Otro de los propósitos es hacer un relevo de información desde la perspectiva de la víctima para detectar “dónde es que el sistema falla”. “¿Quién está cuantificando el relato de la víctima? ¿Quién hace una encuesta de satisfacción de la víctima al final del proceso? A duras penas podemos hacer que no la maten, mucho menos vamos a saber qué opina del proceso más que lo que sabemos cuando deja el proceso de lado, y si es que te enterás, si no la matan antes o si prefiere quedarse callada porque es una situación que no quiere contar porque se muere de vergüenza”, señaló Luna.

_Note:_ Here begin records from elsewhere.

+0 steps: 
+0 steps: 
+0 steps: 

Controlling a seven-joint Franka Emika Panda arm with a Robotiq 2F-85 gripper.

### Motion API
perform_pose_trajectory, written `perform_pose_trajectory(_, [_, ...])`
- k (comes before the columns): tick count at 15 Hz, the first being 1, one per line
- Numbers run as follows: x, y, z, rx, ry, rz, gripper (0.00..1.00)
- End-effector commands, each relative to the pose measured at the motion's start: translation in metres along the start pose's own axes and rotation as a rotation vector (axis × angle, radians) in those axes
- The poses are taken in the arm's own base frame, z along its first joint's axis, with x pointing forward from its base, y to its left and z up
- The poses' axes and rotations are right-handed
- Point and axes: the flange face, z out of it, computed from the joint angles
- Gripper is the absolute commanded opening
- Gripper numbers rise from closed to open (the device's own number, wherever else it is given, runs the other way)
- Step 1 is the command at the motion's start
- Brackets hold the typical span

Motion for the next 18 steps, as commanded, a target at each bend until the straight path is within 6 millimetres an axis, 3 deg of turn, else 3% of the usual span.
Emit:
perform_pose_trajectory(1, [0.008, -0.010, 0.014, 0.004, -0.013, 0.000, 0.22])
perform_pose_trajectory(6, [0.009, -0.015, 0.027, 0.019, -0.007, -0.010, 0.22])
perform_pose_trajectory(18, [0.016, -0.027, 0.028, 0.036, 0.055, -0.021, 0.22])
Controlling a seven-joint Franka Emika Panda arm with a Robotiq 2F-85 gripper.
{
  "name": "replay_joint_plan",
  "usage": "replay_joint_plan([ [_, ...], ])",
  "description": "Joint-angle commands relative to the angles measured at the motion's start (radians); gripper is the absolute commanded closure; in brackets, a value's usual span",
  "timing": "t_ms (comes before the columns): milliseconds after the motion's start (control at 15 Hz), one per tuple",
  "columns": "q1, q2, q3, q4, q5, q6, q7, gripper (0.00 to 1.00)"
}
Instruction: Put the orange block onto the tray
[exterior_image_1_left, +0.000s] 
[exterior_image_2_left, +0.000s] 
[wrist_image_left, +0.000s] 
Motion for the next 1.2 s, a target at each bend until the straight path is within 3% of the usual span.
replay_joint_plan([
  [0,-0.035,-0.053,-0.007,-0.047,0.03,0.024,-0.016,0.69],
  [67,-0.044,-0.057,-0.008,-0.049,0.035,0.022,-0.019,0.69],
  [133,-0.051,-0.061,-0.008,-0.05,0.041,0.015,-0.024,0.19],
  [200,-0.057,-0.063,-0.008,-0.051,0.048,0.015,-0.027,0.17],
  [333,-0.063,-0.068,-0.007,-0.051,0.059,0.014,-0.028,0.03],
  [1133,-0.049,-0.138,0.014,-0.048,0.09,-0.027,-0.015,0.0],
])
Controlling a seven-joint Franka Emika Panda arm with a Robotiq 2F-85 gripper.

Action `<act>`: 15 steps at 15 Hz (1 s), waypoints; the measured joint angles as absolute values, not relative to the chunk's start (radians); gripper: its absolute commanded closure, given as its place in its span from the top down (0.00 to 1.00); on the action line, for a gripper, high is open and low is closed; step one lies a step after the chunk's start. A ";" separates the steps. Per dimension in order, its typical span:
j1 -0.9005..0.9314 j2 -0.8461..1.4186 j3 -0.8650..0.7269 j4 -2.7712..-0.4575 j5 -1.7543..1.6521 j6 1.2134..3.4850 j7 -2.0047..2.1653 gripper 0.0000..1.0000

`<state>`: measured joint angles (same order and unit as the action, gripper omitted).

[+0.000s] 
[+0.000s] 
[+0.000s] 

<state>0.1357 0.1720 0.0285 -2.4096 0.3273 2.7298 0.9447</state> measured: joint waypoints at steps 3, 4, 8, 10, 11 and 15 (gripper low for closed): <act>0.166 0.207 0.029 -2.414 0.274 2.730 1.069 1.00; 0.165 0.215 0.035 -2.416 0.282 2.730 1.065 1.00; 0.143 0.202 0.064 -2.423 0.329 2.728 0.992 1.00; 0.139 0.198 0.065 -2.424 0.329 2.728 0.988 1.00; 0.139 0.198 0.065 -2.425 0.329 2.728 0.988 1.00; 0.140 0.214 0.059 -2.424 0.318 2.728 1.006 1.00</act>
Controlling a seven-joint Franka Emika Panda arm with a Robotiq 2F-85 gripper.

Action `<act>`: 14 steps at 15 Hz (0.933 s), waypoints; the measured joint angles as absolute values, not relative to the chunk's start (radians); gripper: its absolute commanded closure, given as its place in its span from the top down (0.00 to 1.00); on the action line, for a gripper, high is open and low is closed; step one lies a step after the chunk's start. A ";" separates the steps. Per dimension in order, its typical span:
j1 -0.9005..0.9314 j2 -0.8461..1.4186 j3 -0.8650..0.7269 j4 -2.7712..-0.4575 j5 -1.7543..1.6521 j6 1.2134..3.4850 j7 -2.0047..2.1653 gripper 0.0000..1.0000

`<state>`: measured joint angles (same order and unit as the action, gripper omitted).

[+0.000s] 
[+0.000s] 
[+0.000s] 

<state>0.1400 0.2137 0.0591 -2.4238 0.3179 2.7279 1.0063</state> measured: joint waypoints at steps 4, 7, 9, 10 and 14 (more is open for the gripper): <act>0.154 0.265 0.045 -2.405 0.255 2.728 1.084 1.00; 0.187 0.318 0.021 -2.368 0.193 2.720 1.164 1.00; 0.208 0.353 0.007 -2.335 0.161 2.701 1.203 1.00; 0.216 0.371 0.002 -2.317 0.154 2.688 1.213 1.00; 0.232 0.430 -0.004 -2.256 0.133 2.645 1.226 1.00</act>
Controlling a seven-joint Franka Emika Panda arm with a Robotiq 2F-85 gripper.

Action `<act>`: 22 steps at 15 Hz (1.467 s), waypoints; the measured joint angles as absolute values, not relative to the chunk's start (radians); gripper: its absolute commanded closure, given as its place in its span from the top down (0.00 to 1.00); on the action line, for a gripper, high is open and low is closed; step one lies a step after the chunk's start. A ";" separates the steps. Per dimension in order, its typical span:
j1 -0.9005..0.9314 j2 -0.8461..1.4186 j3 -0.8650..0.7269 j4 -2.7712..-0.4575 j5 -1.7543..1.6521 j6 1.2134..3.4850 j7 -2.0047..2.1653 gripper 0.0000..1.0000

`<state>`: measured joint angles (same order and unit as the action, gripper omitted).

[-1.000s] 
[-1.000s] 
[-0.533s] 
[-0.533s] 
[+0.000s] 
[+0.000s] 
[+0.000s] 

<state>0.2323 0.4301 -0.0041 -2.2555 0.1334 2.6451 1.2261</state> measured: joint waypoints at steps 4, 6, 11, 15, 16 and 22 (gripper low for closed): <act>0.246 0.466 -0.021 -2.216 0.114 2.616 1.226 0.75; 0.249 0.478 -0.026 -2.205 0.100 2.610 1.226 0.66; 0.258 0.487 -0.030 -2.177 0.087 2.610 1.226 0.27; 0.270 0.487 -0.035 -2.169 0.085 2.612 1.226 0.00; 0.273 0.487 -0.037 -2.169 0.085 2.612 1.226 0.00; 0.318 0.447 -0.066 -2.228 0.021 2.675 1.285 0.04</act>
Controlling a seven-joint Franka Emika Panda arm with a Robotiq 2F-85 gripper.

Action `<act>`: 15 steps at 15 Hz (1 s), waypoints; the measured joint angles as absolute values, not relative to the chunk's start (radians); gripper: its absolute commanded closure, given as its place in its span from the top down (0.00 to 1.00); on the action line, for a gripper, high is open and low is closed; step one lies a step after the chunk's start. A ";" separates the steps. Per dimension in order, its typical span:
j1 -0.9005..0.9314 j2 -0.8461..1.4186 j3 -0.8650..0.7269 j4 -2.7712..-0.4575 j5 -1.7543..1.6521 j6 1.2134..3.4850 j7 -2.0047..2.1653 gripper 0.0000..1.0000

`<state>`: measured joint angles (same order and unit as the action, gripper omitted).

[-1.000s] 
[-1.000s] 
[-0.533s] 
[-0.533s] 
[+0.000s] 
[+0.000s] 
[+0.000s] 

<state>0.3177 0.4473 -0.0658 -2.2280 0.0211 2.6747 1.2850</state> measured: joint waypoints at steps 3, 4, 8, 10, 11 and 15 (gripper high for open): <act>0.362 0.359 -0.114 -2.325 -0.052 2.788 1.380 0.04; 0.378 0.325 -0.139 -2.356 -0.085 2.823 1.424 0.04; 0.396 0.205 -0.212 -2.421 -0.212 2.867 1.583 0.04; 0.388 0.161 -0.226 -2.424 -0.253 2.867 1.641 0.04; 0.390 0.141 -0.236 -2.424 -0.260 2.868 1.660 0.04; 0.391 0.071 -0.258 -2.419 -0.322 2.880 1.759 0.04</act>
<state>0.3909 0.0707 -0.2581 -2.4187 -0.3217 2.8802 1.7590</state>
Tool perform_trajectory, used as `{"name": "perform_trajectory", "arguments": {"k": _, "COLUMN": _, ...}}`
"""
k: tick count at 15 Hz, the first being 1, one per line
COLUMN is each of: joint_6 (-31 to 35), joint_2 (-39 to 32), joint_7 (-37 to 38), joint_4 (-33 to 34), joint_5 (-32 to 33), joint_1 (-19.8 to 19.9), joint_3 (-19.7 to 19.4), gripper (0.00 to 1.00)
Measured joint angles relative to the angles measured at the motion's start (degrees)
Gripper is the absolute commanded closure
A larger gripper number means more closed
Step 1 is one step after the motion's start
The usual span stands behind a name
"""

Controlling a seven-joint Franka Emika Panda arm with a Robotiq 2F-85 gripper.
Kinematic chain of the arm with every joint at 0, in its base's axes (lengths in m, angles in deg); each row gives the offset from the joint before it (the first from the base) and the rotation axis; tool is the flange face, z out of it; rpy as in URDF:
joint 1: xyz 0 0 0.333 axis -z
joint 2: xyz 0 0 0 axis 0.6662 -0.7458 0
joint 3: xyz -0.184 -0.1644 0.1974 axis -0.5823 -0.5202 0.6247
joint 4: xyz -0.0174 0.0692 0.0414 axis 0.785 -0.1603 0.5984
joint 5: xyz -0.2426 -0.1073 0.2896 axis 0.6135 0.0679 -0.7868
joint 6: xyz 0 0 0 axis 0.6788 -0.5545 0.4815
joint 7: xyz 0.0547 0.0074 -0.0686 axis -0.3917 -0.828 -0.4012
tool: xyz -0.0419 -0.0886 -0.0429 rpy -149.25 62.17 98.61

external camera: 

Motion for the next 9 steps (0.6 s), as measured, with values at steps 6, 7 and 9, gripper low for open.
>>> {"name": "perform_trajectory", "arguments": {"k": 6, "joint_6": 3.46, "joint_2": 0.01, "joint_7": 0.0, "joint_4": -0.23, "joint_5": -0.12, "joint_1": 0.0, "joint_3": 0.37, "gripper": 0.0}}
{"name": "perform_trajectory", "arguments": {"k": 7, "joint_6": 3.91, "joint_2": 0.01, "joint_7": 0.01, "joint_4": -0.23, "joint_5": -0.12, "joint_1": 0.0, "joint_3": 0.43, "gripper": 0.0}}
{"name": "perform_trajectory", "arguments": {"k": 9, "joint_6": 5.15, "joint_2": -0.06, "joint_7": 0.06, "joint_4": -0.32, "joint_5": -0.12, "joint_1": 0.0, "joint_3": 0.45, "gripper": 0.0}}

Mujeres con Alas está en Twitter y en Instagram. Las responsables lanzaron las cuentas a mediados de febrero y en una semana recibieron más de diez consultas. Desde entonces, las redes sociales también han servido como plataformas para difundir información útil para mujeres que enfrenten cualquier tipo de violencia basada en género.

¿Por qué “Mujeres con Alas”? Porque Luna considera que “no hay nada que se identifique más con la libertad” que las alas. “Y, si hay algo con lo que sueño para todas, es que seamos de una vez libres”.

Lo que (todavía) necesitamos

La necesidad de mejorar los mecanismos que reciben y atienden las denuncias de violencia de género ha estado en la agenda política durante los últimos meses. La votación del último Presupuesto Nacional introdujo en particular la discusión sobre la urgencia de crear más juzgados especializados en violencia de género y la necesidad de que sean de carácter multimateria.

Luna, que vivió el proceso desde adentro, cree que esto último es fundamental. A su entender, hace falta arreglar “muchas cosas” del sistema, pero lo principal es que haya un mecanismo que regule todo el proceso, desde que la mujer hace la denuncia hasta que el agresor es condenado. “Tiene que haber alguien que fiscalice que el sistema se cumpla. El proceso arranca en un punto y termina en otro. Si los juzgados multimateria no llegan a concretarse y esta es la manera en la que se va a seguir, alguien tiene que fijarse que las cosas funcionen como tienen que funcionar en todos los puntos que hay en el medio”, cuestiona la joven. “Nunca debería ser la víctima, que está desbordada emocionalmente y ha sido mil veces vulnerada”.